##### THE DATA #####

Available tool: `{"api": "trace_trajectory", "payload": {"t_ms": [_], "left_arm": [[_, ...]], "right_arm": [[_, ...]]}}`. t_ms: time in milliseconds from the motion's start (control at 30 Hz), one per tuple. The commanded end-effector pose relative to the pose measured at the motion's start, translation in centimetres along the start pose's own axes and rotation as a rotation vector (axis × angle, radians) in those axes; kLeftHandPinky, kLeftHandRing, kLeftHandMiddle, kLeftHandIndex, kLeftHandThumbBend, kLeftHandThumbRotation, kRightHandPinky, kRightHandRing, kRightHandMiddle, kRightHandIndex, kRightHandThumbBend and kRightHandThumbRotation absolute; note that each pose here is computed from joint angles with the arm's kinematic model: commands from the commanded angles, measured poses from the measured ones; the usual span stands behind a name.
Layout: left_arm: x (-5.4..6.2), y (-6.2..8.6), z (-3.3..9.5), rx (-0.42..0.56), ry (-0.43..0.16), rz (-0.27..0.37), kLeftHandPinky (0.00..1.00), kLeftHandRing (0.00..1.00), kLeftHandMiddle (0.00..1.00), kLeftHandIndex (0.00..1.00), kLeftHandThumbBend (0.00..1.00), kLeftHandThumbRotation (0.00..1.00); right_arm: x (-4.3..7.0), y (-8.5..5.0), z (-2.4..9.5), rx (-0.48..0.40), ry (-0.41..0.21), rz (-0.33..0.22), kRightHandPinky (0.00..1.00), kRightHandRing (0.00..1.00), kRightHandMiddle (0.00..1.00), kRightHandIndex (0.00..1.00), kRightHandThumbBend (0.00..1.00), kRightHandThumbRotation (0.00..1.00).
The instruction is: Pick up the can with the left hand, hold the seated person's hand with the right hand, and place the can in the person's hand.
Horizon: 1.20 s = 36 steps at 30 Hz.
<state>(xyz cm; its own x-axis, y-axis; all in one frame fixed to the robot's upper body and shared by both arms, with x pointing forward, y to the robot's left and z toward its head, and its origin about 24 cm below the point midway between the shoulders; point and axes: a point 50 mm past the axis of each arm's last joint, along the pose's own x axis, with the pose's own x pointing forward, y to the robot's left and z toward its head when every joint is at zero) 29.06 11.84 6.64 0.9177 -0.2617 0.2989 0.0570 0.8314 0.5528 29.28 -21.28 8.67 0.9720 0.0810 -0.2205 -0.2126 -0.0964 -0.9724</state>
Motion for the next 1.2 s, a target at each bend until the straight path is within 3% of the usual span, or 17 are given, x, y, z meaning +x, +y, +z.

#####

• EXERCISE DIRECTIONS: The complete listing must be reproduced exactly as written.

• WRITTEN SOLUTION:
Available tool: `{"api": "trace_trajectory", "payload": {"t_ms": [_], "left_arm": [[_, ...]], "right_arm": [[_, ...]]}}`. t_ms: time in milliseconds from the motion's start (control at 30 Hz), one per tuple. The commanded end-effector pose relative to the pose measured at the motion's start, translation in centimetres along the start pose's own axes and rotation as a rotation vector (axis × angle, radians) in those axes; kLeftHandPinky, kLeftHandRing, kLeftHandMiddle, kLeftHandIndex, kLeftHandThumbBend, kLeftHandThumbRotation, kRightHandPinky, kRightHandRing, kRightHandMiddle, kRightHandIndex, kRightHandThumbBend and kRightHandThumbRotation absolute; note that each pose here is computed from joint angles with the arm's kinematic model: commands from the commanded angles, measured poses from the measured ones; the usual span stands behind a name.
Layout: left_arm: x (-5.4..6.2), y (-6.2..8.6), z (-3.3..9.5), rx (-0.42..0.56), ry (-0.43..0.16), rz (-0.27..0.37), kLeftHandPinky (0.00..1.00), kLeftHandRing (0.00..1.00), kLeftHandMiddle (0.00..1.00), kLeftHandIndex (0.00..1.00), kLeftHandThumbBend (0.00..1.00), kLeftHandThumbRotation (0.00..1.00); right_arm: x (-4.3..7.0), y (-8.5..5.0), z (-2.4..9.5), rx (-0.48..0.40), ry (-0.41..0.21), rz (-0.33..0.22), kRightHandPinky (0.00..1.00), kRightHandRing (0.00..1.00), kRightHandMiddle (0.00..1.00), kRightHandIndex (0.00..1.00), kRightHandThumbBend (0.00..1.00), kRightHandThumbRotation (0.00..1.00).
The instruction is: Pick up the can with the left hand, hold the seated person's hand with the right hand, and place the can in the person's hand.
Horizon: 1.20 s = 36 steps at 30 Hz.
<state>(xyz cm; its own x-axis, y-axis; all in one frame fixed to the robot's upper body and shared by both arms, with x pointing forward, y to the robot's left and z toward its head, and its origin about 24 cm below the point midway between the shoulders; point and axes: a point 50 mm past the axis of each arm's last joint, along the pose's own x axis, with the pose's own x pointing forward, y to the robot's left and z toward its head when every joint is at zero) 29.06 11.84 6.64 0.9177 -0.2617 0.2989 0.0570 0.8314 0.5528 29.28 -21.28 8.67 0.9720 0.0810 -0.2205 -0.2126 -0.0964 -0.9724</state>
Motion for the next 1.2 s, a target at each bend until the straight path is within 3% of the usual span, or 17 are given, x, y, z meaning +x, +y, +z.

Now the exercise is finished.